📐 Concept diagram

### 12.7 — Hypothesis Testing (Basics)

Phase: Statistics Prerequisites: 12-06-confidence-intervals, 12-02-sampling-sampling-distributions

Learning Objectives

By the end of this subject, you will be able to:

Formulate null and alternative hypotheses
Distinguish between Type I and Type II errors
Interpret p-values correctly and state the decision rule
Apply one-sided and two-sided tests appropriately
Compute and interpret statistical power

Core Content

The Hypothesis Testing Framework

State hypotheses:
$H_0$ (null): the "status quo" or "no effect" claim
$H_a$ or $H_1$ (alternative): what we suspect might be true
Choose significance level $\alpha$ (typically 0.05): the probability of rejecting $H_0$ when it's true.
Compute test statistic from the data.
Compute p-value: probability of observing a test statistic at least as extreme as the one observed, assuming $H_0$ is true.
Decision: Reject $H_0$ if $p \leq \alpha$. Fail to reject $H_0$ if $p > \alpha$.

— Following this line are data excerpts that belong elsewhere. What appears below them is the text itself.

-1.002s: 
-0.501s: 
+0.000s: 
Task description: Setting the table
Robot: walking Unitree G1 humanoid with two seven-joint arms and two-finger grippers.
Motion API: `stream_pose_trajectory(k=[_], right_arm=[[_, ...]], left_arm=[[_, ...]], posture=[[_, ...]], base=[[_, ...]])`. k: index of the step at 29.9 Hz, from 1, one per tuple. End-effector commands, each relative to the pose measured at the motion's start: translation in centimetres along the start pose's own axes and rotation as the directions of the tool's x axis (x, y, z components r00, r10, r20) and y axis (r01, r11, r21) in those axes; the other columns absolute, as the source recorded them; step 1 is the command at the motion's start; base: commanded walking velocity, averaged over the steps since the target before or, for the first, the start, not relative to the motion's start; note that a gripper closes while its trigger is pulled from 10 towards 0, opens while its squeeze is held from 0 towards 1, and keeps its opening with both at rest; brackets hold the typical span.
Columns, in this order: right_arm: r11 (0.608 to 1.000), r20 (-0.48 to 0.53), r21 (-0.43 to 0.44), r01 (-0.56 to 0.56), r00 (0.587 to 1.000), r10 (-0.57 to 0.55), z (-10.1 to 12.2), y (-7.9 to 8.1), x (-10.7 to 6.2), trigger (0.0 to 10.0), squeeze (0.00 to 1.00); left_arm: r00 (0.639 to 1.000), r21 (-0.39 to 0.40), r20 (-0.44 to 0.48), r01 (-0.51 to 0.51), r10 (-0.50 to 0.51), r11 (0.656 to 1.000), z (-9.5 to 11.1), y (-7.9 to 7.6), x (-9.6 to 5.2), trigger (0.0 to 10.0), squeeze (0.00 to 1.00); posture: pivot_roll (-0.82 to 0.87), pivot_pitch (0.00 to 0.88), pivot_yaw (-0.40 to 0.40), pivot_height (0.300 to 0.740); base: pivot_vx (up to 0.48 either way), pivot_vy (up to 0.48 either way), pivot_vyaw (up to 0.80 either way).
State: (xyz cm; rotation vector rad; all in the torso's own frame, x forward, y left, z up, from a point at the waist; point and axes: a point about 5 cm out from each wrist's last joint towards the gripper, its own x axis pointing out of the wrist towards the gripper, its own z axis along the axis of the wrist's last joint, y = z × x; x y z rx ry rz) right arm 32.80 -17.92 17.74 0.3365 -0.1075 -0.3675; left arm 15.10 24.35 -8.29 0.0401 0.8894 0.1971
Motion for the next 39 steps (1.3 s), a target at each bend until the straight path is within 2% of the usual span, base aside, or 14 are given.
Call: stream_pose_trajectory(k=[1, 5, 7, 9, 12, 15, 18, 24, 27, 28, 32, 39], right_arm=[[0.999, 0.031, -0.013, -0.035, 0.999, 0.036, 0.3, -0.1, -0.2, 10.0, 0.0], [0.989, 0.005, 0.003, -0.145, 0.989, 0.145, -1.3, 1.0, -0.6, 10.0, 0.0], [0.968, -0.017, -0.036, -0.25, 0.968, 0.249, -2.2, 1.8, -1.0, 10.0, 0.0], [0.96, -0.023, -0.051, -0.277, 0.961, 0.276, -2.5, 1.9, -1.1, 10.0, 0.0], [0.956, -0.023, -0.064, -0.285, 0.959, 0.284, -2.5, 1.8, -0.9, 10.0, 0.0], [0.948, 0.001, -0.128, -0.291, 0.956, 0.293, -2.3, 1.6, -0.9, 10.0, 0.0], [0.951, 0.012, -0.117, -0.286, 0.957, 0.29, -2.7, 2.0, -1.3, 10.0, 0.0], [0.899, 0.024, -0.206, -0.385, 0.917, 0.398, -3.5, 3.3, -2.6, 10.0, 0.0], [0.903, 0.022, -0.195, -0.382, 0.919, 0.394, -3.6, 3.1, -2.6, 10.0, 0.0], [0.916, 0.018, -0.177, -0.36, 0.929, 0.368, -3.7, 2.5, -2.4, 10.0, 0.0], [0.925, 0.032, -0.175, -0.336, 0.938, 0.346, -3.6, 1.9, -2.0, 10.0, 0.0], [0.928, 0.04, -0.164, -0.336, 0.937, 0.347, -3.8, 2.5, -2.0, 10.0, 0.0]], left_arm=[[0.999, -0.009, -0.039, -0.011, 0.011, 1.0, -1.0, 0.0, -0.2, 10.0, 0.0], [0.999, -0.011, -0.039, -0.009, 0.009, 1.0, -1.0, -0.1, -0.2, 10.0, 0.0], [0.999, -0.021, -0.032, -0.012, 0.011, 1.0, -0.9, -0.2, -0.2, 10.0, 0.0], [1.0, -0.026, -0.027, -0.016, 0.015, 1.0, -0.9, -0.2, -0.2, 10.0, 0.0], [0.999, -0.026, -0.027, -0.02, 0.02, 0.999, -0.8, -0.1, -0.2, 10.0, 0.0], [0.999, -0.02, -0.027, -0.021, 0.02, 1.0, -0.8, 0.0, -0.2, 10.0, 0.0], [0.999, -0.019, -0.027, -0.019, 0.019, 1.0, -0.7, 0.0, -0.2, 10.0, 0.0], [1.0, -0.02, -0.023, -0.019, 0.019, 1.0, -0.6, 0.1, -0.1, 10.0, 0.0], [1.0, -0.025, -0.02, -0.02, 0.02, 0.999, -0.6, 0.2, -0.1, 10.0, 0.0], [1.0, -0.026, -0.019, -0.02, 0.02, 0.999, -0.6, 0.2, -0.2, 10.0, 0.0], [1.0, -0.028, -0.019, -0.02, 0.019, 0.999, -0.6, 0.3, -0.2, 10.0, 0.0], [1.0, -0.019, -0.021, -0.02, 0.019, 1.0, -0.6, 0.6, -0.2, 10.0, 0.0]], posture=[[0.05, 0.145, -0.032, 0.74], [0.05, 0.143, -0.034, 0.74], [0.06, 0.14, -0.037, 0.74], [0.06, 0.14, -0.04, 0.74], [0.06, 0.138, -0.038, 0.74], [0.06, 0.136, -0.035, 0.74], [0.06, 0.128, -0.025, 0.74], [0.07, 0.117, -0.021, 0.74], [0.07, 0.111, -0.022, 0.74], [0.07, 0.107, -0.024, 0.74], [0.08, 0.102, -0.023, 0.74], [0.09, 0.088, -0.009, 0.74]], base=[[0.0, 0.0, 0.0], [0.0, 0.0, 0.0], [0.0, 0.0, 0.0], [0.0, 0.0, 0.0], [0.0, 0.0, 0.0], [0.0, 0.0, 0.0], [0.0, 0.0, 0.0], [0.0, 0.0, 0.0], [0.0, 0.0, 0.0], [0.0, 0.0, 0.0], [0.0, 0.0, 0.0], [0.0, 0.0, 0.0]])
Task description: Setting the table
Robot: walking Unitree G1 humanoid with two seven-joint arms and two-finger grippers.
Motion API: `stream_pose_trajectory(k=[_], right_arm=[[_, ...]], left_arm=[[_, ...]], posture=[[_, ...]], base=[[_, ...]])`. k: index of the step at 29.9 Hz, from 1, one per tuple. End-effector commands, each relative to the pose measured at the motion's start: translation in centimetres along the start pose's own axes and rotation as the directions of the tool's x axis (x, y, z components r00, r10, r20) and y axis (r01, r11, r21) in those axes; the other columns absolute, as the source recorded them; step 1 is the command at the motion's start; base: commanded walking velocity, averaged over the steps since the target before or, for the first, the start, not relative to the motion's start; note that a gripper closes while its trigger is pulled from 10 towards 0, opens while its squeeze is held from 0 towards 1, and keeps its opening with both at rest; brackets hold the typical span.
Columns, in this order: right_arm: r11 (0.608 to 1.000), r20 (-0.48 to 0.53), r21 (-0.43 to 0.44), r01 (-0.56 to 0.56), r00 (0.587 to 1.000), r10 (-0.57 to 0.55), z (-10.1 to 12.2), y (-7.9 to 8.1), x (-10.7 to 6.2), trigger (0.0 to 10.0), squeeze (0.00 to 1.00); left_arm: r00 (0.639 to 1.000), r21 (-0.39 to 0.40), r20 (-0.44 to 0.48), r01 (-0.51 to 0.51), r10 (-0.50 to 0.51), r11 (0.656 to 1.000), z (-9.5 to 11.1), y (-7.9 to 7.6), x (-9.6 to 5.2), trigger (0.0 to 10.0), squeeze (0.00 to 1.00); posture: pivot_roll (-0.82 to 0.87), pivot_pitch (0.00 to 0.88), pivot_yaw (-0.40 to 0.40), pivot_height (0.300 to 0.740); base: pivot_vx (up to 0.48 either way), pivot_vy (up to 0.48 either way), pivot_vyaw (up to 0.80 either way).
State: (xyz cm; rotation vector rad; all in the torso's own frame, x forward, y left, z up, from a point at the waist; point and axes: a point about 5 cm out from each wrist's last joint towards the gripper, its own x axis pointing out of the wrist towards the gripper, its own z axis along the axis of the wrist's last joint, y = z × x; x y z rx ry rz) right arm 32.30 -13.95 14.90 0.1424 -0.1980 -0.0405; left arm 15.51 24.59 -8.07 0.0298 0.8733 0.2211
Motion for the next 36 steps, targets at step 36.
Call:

⚠️ CRITICAL: p-value Misconceptions

A p-value is NOT: - The probability that $H_0$ is true - The probability that $H_a$ is false - The probability the result is due to chance - A measure of effect size or practical importance

A p-value IS: $P(\text{data at least as extreme} \mid H_0 \text{ is true})$

🚩 Common Pitfall: Failing to reject $H_0$ does NOT prove $H_0$ is true. "Absence of evidence is not evidence of absence." A non-significant result may just mean your sample was too small.

Type I and Type II Errors

	$H_0$ True	$H_0$ False
Reject $H_0$	Type I error ($\alpha$)	Correct (Power = $1-\beta$)
Fail to reject $H_0$	Correct ($1-\alpha$)	Type II error ($\beta$)

Type I error ($\alpha$): False positive — detecting an effect that isn't there
Type II error ($\beta$): False negative — missing a real effect

Trade-off: Decreasing $\alpha$ (harder to reject) increases $\beta$ (harder to detect real effects), for a fixed sample size.

One-Sided vs Two-Sided Tests

Two-sided: $H_0: \mu = \mu_0$ vs $H_a: \mu \neq \mu_0$ - Use when any deviation from $H_0$ is interesting - Rejection region split between both tails - p-value = $2 \cdot P(T > |t_{\text{obs}}|)$ (double the one-sided tail)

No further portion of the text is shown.